Uploaded: Mar 25, 2015
Charley Noodle & Grill, a Hawaiian-style ramen shop, has opened at the former home of Muracci's 2 on State Street in Los Altos.

The restaurant's namesake, Charley Cheng, said he ran a long-ago Chinese restaurant in Los Altos for almost 30 years before retiring and moving to Hawaii ? but now he's back to serve island-style ramen. He took over the 244 State St. space soon after the Muracci's owners closed in December 2014 after not being able to get a lease renewal.

Charley Noodle offers four broths to choose from (miso, shoyu, tongkatsu and original) which can be made non-spicy or spicy. Bowls start at $4 and come with green onions and baby bok choy; get extra noodles for $1.50. Toppings and side dishes ($2.50 to $3.50) include corn, a shoyu-flavored egg, boiled vegetables, fried shrimp, fried tofu, sweet potato, kim chi and for brave and non-traditional souls, chicken nuggets.

The restaurant's website offers a tantalizing description for how the tongkatsu broth is made:

"To make our signature Tongkatsu broth, we slowly simmer pork bones until it is pearly white. Finally, after such a long, low-temperature cook, we add vegetables, dried fish, kelp, and other savory ingredients. The taste is exceptional, in part because it is never boiled. Touched with lighter-than-average seasoning, we pride ourselves in a bowl that can be drunk down to the last drop."

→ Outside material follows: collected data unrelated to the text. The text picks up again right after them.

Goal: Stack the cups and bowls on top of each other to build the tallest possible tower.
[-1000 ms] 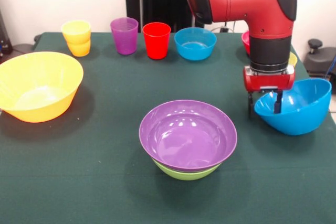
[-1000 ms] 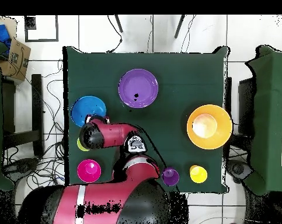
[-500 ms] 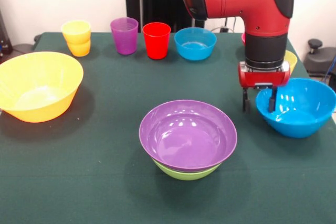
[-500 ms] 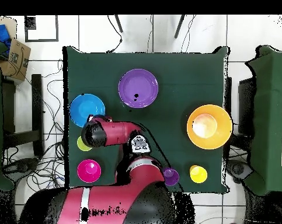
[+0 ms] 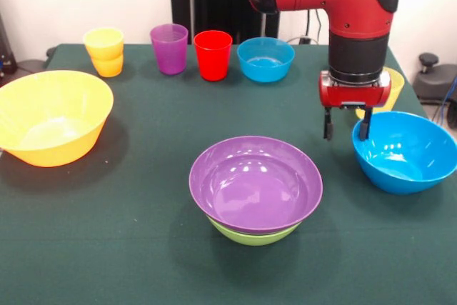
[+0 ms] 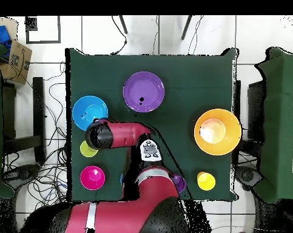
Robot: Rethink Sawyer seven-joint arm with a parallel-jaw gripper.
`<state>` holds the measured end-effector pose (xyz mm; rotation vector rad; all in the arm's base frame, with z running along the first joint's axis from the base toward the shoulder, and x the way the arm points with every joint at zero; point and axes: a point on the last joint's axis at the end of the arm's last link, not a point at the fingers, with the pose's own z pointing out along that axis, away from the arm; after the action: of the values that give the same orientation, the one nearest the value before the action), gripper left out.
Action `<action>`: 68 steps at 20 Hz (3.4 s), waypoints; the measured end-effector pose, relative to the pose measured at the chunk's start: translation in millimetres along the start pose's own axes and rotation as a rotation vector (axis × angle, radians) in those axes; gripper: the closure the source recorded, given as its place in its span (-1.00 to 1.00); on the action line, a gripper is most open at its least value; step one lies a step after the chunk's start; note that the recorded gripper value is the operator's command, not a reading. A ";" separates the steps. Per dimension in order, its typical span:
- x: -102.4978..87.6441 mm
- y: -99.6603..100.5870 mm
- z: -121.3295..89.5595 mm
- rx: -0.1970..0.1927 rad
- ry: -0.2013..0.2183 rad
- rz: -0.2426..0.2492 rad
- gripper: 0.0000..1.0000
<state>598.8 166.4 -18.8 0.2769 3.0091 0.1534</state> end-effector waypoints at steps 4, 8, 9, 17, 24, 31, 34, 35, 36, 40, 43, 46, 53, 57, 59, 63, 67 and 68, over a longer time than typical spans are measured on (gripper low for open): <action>-8.0 -5.0 -5.9 0.003 0.002 0.010 -1.00; -14.4 -4.2 -9.8 0.001 -0.012 0.009 1.00; -14.7 -4.2 -9.8 0.001 -0.013 0.009 1.00; -17.9 -3.2 -10.6 0.000 -0.019 0.009 1.00; -16.5 -1.8 -9.6 0.000 -0.017 0.006 -1.00; -15.9 0.2 -10.5 0.000 -0.018 0.002 -1.00; -25.4 2.8 -27.5 0.002 -0.031 -0.002 -1.00; -28.8 4.1 -35.8 0.005 -0.029 -0.005 -1.00; -30.6 4.9 -40.3 0.007 -0.026 -0.006 -1.00; -46.1 10.7 -73.0 0.022 0.010 -0.012 -1.00; -59.8 13.3 -93.8 0.032 0.036 -0.012 -1.00; -75.1 16.0 -110.4 0.037 0.043 -0.012 -1.00; -101.4 21.4 -130.8 0.030 -0.009 -0.013 1.00; -102.8 21.7 -130.8 0.028 -0.020 -0.014 1.00; -106.1 21.2 -127.5 0.021 -0.048 -0.012 1.00; -109.8 19.6 -126.5 0.015 -0.078 -0.009 1.00; -116.4 14.1 -124.5 0.007 -0.119 -0.001 1.00; -118.0 12.3 -123.5 0.006 -0.128 0.002 1.00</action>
<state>700.9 145.3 117.0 0.2791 2.8827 0.1224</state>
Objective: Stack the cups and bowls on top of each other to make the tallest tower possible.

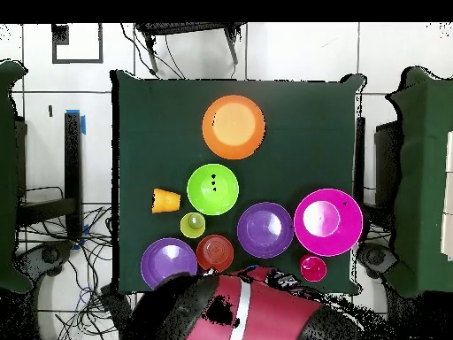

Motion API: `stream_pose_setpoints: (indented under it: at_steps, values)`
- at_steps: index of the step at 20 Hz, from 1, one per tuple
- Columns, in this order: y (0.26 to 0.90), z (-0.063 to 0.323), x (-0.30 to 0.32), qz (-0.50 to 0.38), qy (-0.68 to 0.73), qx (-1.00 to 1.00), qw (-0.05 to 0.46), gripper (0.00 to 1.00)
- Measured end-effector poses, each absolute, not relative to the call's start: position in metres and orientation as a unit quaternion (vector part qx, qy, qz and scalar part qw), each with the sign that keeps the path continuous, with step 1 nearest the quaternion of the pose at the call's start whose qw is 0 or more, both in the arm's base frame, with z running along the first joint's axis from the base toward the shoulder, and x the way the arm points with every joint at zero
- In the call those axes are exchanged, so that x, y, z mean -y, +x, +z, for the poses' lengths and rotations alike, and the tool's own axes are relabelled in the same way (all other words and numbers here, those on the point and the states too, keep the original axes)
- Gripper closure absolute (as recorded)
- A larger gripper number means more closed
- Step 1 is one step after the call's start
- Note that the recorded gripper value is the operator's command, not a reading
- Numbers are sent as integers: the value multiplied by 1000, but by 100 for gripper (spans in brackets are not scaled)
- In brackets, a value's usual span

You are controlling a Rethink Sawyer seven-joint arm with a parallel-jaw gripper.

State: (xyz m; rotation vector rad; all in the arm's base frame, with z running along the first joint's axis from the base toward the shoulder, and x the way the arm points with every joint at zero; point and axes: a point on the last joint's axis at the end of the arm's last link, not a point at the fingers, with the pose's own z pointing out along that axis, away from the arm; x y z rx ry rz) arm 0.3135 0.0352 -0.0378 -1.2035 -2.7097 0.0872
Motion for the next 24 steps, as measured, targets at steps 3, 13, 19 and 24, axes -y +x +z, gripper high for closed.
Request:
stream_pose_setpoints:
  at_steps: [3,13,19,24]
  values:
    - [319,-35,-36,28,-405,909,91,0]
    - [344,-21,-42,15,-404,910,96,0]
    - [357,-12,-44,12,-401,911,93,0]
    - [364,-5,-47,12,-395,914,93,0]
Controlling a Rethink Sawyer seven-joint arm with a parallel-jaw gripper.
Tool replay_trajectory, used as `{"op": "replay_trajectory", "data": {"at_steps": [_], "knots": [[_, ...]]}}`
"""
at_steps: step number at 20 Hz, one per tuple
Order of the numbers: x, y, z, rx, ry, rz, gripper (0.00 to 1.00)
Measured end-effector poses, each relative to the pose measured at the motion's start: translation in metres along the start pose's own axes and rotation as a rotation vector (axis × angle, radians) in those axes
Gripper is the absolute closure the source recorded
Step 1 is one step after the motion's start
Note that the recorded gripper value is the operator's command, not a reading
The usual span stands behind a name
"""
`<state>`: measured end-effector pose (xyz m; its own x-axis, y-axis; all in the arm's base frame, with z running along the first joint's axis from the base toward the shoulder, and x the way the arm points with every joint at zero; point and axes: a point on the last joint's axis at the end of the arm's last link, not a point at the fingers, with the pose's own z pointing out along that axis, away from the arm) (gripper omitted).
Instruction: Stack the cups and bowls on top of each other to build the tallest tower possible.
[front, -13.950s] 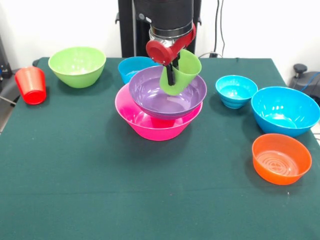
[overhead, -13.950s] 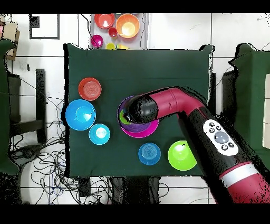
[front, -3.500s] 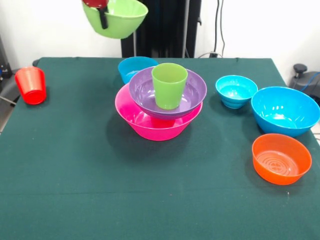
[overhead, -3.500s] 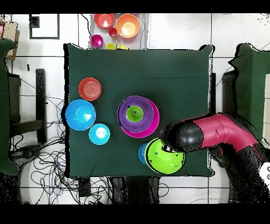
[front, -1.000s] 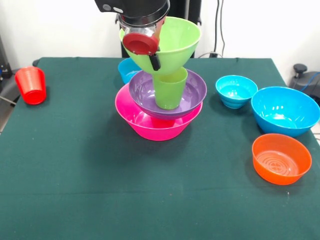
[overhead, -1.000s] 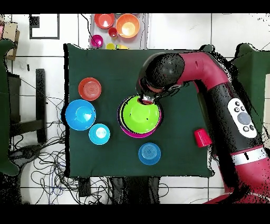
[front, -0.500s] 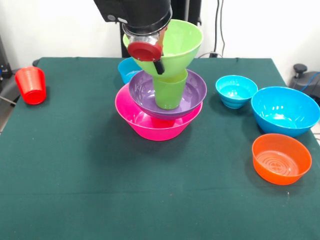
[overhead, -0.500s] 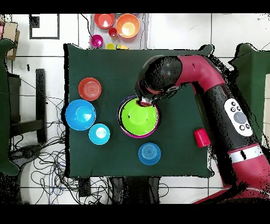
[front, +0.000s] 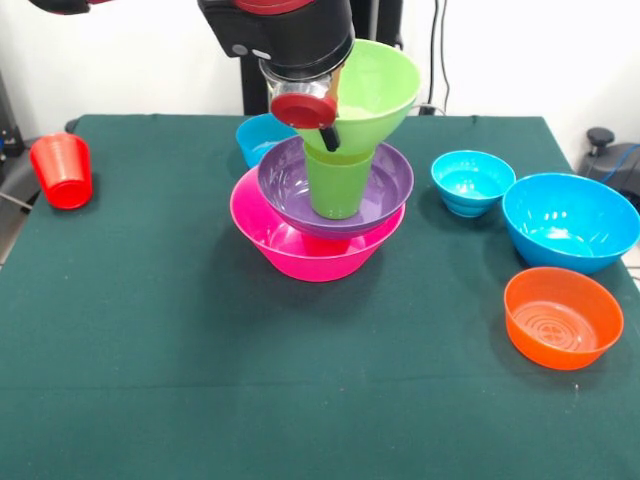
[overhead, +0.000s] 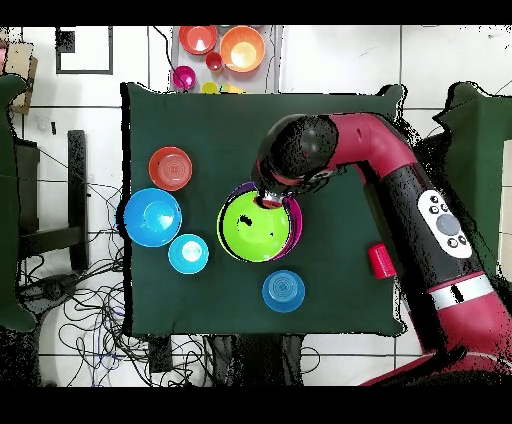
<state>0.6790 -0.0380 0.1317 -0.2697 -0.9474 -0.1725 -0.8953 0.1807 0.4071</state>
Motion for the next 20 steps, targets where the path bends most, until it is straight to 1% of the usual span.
{"op": "replay_trajectory", "data": {"at_steps": [4,16,20], "knots": [[0.0,-0.0009,0.0004,0.007,0.0,-0.001,1.0],[0.0006,-0.0011,0.0,0.01,0.004,-0.001,1.0],[0.0019,-0.004,-0.0022,0.019,0.004,0.003,1.0]]}}
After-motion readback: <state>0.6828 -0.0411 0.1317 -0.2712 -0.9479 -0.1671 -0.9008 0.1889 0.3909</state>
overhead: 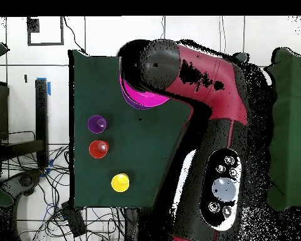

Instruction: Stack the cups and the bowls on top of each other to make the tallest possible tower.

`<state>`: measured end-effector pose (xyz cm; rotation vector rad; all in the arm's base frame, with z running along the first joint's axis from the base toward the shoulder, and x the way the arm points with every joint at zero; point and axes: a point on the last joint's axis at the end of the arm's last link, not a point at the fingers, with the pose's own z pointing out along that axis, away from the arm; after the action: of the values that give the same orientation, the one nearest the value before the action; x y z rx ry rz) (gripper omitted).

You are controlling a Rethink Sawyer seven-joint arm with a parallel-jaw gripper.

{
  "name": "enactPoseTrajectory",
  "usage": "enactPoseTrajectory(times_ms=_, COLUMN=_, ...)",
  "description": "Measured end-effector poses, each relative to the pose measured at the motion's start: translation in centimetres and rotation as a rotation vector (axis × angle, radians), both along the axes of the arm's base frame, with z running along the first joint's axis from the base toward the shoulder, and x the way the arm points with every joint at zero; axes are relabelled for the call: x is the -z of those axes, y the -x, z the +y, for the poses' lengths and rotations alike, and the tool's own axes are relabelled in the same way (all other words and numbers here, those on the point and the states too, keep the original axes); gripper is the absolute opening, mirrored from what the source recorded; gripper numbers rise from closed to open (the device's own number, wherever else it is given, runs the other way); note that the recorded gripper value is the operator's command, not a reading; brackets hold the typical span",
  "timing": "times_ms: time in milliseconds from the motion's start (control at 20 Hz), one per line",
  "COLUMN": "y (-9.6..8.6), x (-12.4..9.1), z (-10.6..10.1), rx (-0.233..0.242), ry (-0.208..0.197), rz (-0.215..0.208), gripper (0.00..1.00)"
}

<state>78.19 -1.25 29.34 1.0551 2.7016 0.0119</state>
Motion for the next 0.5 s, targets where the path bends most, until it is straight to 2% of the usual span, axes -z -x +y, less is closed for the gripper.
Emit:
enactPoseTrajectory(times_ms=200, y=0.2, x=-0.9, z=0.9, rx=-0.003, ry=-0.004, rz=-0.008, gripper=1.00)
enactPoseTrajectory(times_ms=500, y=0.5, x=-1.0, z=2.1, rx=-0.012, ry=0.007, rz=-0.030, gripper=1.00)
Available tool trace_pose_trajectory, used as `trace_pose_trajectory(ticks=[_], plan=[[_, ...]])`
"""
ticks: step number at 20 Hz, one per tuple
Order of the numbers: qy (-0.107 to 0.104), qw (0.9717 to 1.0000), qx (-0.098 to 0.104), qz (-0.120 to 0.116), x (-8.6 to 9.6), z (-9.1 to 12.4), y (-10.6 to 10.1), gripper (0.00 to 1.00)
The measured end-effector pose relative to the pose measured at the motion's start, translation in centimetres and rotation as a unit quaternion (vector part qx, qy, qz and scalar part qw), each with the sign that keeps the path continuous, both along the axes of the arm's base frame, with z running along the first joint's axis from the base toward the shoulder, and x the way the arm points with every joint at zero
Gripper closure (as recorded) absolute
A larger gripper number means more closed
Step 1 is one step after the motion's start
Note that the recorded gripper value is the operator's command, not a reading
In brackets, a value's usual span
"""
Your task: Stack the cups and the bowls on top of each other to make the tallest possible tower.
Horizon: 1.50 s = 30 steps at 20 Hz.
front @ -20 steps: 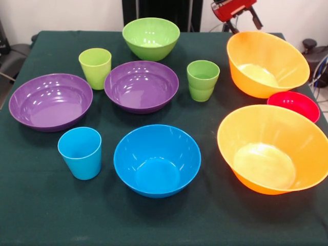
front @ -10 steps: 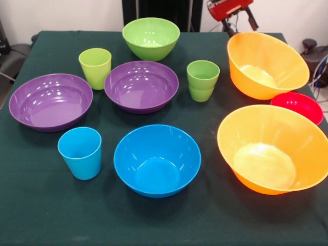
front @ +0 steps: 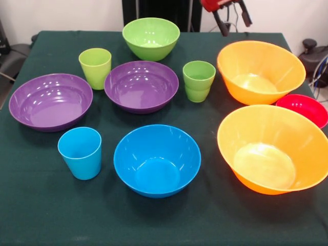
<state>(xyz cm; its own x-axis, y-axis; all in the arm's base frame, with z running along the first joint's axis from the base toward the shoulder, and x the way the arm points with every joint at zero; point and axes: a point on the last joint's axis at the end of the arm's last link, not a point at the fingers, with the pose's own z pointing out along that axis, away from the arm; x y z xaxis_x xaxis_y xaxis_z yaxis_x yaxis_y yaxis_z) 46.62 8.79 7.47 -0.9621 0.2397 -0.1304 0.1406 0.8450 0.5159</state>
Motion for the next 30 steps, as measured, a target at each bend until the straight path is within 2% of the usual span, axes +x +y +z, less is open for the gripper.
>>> trace_pose_trajectory(ticks=[5, 9, 14, 22, 26, 30], plan=[[-0.017, 0.9983, -0.047, -0.030, 2.0, 3.2, -1.3, 0.00], [-0.029, 0.9968, -0.067, -0.032, 2.7, 4.3, -1.1, 0.00], [-0.030, 0.9959, -0.080, -0.031, 2.6, 4.6, -1.4, 0.00], [-0.010, 0.9945, -0.092, -0.048, 2.4, 2.6, -2.8, 0.00], [-0.003, 0.9933, -0.108, -0.040, 2.4, -0.2, -3.7, 0.00], [-0.001, 0.9930, -0.114, -0.030, 2.4, -2.2, -4.4, 0.00]])
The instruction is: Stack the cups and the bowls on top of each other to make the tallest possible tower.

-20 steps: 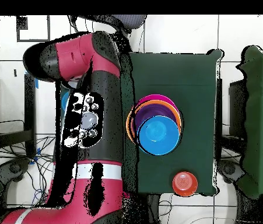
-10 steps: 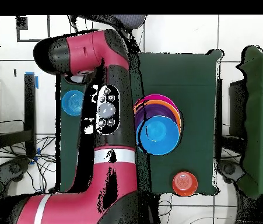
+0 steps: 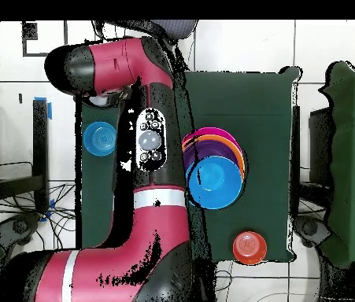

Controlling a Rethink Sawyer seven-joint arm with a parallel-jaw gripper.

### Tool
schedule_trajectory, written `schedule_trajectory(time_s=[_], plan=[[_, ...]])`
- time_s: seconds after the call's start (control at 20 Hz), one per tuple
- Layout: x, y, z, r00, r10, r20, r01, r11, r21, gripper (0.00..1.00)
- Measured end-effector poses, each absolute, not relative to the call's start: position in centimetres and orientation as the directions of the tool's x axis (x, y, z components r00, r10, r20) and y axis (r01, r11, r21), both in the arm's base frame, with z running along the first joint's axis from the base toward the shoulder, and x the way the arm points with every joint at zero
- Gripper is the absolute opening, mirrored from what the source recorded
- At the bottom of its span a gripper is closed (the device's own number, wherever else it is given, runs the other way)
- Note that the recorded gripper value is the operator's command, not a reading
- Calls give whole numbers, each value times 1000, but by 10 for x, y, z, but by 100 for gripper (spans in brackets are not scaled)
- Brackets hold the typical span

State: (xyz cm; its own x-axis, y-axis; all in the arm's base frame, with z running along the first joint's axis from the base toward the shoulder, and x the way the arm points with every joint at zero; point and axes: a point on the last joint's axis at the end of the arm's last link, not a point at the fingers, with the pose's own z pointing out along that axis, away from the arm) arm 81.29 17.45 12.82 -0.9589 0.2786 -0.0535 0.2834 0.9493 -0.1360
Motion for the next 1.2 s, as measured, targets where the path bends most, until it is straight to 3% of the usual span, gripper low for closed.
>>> schedule_trajectory(time_s=[0.6, 1.2], plan=[[823, 191, 136, -956, 292, -24, 293, 955, -51, 100], [819, 175, 130, -978, 208, 26, 205, 975, -82, 100]])
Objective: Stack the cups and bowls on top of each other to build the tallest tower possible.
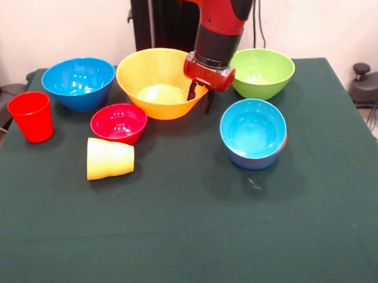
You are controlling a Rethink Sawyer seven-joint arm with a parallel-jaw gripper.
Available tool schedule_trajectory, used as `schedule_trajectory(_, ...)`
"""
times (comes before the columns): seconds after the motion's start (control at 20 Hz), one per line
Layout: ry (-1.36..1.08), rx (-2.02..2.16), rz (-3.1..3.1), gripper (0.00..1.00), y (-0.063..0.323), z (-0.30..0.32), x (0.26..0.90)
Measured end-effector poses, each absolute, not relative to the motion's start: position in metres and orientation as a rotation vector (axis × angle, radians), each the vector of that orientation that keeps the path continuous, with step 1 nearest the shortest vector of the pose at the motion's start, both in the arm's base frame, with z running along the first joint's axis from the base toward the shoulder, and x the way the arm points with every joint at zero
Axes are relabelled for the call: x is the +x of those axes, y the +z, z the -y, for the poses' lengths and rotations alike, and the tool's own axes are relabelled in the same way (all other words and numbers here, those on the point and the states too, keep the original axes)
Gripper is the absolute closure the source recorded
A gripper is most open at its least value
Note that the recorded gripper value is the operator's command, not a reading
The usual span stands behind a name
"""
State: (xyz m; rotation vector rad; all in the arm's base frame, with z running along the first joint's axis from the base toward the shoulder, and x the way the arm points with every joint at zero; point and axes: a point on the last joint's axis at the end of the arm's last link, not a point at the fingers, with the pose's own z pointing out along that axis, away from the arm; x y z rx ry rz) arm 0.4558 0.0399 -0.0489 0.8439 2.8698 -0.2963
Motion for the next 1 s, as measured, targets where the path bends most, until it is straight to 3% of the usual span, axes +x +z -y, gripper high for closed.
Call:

The noodles are handmade and reportedly thinner than Japanese-style ramen noodles.

Charley Noodle is open daily for lunch from 11:30 a.m. to 2:30 p.m. and dinner from 5 to 8:30 p.m.

Comments

 +  Like this comment
Posted by chuck reilly , a resident of another community,
on Mar 25, 2015 at 7:58 pm

Edna, you rule ! Time for a Facebook Business page so we can start Marketing and Branding you :)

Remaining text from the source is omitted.